September has arrived, and it’s bringing with it peak tropical activity.

A tropical storm named Hermine could impact many of your holiday weekend plans, though there are still numerous questions about the way this meteorological story will unfold. What I’m writing about now is based on the best information that’s currently available. This will change in another 12 hours, so it’s important to check the latest forecast throughout the weekend.

Projected track of Tropical Storm Hermine from NHC as of 8 a.m.Projected track of Tropical Storm Hermine from NHC as of 8 a.m. —NHC

The first thing to know: Any impacts from Hermine won’t move in until Sunday or even Monday.

There may be some cloudiness showing up on Saturday afternoon along the south coast, but there’s also a chance that the clouds hold off until Sunday.

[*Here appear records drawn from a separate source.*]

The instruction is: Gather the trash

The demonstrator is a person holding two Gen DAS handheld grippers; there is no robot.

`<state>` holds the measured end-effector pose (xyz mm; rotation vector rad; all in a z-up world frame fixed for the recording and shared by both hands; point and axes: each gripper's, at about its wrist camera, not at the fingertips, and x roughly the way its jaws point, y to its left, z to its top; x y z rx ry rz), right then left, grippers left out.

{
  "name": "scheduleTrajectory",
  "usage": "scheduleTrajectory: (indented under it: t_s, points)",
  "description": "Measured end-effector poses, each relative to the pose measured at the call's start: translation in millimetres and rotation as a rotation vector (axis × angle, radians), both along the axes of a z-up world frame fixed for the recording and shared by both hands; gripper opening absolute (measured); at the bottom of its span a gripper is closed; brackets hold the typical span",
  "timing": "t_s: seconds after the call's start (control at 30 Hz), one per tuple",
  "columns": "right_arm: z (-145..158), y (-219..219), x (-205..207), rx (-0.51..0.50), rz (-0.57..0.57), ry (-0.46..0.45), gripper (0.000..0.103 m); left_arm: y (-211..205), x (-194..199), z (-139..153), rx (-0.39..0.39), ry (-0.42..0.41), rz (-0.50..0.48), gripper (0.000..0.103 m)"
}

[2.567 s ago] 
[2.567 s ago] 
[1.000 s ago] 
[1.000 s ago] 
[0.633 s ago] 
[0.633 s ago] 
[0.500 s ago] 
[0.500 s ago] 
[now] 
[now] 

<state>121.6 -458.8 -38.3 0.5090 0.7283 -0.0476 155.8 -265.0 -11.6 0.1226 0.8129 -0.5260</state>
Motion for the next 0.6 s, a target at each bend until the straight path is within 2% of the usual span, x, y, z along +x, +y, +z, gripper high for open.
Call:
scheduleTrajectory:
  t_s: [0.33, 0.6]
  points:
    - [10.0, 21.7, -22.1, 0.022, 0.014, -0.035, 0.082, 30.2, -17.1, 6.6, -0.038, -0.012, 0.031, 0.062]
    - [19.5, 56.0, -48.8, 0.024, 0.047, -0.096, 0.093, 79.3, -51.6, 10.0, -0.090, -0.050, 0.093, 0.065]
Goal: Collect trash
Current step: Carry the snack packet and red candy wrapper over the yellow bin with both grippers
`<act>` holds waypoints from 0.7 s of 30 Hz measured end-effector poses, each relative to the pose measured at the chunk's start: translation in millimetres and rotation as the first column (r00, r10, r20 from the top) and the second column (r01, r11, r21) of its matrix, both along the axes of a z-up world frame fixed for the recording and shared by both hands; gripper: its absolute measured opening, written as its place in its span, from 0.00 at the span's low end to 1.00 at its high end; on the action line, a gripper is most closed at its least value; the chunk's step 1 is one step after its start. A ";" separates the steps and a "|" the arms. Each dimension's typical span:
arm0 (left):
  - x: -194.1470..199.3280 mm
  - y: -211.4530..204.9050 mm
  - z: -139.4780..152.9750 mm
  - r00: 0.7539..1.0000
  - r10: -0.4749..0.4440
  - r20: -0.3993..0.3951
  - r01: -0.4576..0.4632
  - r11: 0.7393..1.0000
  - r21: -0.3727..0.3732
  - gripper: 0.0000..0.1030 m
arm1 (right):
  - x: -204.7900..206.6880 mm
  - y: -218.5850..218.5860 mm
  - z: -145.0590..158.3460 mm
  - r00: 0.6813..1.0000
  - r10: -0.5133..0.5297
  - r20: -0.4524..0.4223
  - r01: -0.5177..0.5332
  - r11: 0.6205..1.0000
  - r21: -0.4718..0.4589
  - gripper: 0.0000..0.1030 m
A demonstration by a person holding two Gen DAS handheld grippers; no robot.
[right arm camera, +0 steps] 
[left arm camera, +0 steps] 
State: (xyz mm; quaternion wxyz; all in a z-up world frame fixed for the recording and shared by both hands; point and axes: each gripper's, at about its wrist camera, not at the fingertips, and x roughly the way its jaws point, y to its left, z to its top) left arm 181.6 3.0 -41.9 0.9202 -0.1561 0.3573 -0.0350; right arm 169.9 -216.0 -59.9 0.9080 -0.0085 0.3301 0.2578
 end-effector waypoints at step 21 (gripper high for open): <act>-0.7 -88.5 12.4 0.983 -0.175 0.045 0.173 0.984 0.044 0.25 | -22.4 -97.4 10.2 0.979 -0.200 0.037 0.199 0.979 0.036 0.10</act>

Sunday and Monday are the days that will most likely be impacted by the storm here in Southern New England. (If you are headed north, expect less and less of any influence to the weather from the tropical storm beyond some clouds.) Our chances for rain showers will increase Sunday into Monday, with rain mostly likely on Monday, but still not definite.


The American model brings the storm the farthest north; other models keep it farther south.


The reason I can’t be more sure of the weather for Sunday and Monday is because of two meteorological variables. The first is high pressure over northern New England. The strength and exact configuration of this system will help determine how far north the rain and wind shield travel.

The second variable is the strength of Hermine itself. The storm could weaken over the weekend and end up just spinning off the mid-Atlantic coast and not bringing us much rain at all. It could also remain a bit stronger and move farther north, carrying a windswept rainstorm to part of the region. Not matter what happens, Cape Cod and the islands will see the worst weather Sunday and Monday.

The strength and positioning of high pressure north of New England will help determine the path of HermineThe strength and positioning of high pressure north of New England will help determine the path of Hermine. —NHC

The forecast for Sunday and Monday will become clearer later today and on Friday as the storm continues to develop.

We’ll get a better idea of how the steering current of the atmosphere will carry Hermine. At this point, I think it’s a good idea to plan on at least a cloudy finish to the weekend with possible rain.

Remember, we desperately need rain, and missing this opportunity would just allow the drought to develop even further. High pressure has been keeping us dry all summer, and now it might once again keep us from receiving some beneficial rain.


One final note: I don’t see this as being anything more than a strong nor’easter type of storm in our area, even in the worse-case scenario. In other words, no need to stock up on bread and milk.